* **Work request**:
Using the records that follow, work out how many lines hold the string "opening" and provide that number only.

* **Data items**:
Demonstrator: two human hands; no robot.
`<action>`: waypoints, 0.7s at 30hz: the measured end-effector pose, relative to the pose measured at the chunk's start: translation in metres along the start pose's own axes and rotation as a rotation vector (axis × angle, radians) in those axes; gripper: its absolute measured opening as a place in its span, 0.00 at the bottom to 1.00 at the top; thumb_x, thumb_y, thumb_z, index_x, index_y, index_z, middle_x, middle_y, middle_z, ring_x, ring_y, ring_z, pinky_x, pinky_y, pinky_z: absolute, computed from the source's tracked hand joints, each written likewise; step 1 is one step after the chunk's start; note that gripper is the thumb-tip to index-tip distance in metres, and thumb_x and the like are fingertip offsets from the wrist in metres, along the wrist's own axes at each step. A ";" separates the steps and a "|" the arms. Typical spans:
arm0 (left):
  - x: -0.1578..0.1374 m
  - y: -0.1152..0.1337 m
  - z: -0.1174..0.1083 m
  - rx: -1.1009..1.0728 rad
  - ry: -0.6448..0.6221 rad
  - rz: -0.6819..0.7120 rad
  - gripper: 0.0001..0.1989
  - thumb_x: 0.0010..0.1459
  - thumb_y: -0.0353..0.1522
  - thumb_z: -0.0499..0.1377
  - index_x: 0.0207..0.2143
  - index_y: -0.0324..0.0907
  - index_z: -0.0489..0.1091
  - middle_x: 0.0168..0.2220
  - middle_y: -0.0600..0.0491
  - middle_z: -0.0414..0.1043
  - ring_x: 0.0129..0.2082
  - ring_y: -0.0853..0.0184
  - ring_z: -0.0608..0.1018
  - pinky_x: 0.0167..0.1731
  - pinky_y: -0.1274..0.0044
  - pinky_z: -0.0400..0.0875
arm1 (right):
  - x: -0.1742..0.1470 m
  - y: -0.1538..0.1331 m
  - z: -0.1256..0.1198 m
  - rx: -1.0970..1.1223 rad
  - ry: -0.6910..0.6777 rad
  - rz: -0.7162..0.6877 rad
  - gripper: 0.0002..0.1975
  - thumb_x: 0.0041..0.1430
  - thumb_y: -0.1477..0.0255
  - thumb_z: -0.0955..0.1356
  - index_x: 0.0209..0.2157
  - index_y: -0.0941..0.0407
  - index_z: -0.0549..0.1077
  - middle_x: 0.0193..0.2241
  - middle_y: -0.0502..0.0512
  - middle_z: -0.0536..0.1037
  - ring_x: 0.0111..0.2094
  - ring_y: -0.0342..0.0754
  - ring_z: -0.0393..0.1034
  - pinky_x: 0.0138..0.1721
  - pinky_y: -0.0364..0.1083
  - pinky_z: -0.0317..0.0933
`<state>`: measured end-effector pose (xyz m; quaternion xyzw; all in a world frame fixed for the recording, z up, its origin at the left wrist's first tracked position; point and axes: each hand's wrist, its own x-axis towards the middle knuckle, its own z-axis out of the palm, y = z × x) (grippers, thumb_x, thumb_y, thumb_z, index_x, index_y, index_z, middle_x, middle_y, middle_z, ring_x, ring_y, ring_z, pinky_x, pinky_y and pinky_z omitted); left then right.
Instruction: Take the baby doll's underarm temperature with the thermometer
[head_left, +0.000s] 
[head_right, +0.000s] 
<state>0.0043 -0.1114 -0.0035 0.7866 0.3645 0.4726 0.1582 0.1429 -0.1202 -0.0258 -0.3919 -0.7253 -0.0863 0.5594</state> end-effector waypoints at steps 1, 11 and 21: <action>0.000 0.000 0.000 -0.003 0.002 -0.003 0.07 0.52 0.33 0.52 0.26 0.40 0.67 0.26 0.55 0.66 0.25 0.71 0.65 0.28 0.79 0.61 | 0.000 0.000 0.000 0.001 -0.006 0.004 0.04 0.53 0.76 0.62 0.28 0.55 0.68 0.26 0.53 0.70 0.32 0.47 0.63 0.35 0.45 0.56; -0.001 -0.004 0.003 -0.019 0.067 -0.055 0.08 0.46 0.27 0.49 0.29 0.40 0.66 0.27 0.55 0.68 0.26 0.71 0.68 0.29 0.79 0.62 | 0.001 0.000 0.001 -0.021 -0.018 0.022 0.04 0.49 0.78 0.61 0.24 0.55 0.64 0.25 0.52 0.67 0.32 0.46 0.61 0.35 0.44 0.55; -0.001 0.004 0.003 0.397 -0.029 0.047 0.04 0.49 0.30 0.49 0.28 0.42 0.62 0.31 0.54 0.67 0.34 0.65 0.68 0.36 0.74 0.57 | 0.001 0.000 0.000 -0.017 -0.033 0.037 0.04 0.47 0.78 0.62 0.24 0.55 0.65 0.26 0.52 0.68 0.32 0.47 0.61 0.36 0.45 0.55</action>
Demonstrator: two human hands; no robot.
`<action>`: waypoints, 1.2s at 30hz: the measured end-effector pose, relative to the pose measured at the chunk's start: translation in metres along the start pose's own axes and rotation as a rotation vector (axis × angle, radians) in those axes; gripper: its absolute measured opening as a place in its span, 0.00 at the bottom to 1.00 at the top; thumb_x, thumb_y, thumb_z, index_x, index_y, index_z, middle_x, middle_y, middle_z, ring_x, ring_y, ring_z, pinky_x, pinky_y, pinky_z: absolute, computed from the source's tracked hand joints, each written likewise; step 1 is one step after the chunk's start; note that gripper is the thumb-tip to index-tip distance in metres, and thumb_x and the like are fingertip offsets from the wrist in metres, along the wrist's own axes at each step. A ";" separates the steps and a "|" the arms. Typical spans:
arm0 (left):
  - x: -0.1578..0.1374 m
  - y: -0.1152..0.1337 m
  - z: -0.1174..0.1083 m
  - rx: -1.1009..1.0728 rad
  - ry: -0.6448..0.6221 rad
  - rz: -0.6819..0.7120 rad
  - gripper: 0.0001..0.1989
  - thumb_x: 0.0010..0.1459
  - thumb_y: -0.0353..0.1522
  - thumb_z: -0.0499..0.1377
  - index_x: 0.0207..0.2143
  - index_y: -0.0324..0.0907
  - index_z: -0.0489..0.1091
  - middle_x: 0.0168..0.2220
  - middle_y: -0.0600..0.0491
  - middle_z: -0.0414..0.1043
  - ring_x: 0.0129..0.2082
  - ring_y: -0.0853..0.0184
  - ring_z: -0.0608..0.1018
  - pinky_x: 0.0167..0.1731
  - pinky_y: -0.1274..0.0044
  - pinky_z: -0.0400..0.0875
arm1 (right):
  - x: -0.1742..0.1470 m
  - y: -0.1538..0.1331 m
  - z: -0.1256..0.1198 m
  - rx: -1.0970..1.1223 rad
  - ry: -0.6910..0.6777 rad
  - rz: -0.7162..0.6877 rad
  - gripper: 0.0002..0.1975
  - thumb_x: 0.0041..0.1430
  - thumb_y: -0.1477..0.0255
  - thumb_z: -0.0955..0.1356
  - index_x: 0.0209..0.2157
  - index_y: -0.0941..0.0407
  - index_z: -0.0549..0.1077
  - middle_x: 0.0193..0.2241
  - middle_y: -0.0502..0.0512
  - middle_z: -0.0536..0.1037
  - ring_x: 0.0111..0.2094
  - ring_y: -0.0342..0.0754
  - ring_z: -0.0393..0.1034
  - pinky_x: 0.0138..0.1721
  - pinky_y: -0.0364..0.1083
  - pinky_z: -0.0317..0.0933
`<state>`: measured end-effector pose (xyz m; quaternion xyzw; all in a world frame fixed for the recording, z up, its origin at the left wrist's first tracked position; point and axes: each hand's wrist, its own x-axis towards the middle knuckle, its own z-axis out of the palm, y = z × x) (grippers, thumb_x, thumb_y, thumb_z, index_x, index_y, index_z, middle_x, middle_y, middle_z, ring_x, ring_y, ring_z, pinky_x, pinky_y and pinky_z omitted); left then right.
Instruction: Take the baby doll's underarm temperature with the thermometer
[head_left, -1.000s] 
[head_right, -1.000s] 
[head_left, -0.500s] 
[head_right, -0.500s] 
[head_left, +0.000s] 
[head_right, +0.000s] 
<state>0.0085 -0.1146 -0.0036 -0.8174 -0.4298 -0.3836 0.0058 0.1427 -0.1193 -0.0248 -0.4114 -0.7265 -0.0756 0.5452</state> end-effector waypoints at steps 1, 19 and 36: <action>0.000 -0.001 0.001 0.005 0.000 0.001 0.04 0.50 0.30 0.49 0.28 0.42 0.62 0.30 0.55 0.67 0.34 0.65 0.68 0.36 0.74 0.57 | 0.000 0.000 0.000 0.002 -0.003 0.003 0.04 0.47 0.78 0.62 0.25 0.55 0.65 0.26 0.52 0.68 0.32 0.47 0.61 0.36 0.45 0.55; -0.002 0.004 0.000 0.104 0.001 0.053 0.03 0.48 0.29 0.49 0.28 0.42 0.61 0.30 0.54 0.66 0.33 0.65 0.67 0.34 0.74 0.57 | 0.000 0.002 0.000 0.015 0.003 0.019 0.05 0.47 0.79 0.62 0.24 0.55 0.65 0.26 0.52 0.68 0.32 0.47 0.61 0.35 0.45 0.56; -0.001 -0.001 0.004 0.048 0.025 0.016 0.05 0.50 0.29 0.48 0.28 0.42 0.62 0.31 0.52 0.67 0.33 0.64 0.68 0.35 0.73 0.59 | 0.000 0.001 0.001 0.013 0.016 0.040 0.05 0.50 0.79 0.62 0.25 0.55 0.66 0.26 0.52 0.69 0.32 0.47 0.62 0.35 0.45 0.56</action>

* **Problem solution**:
2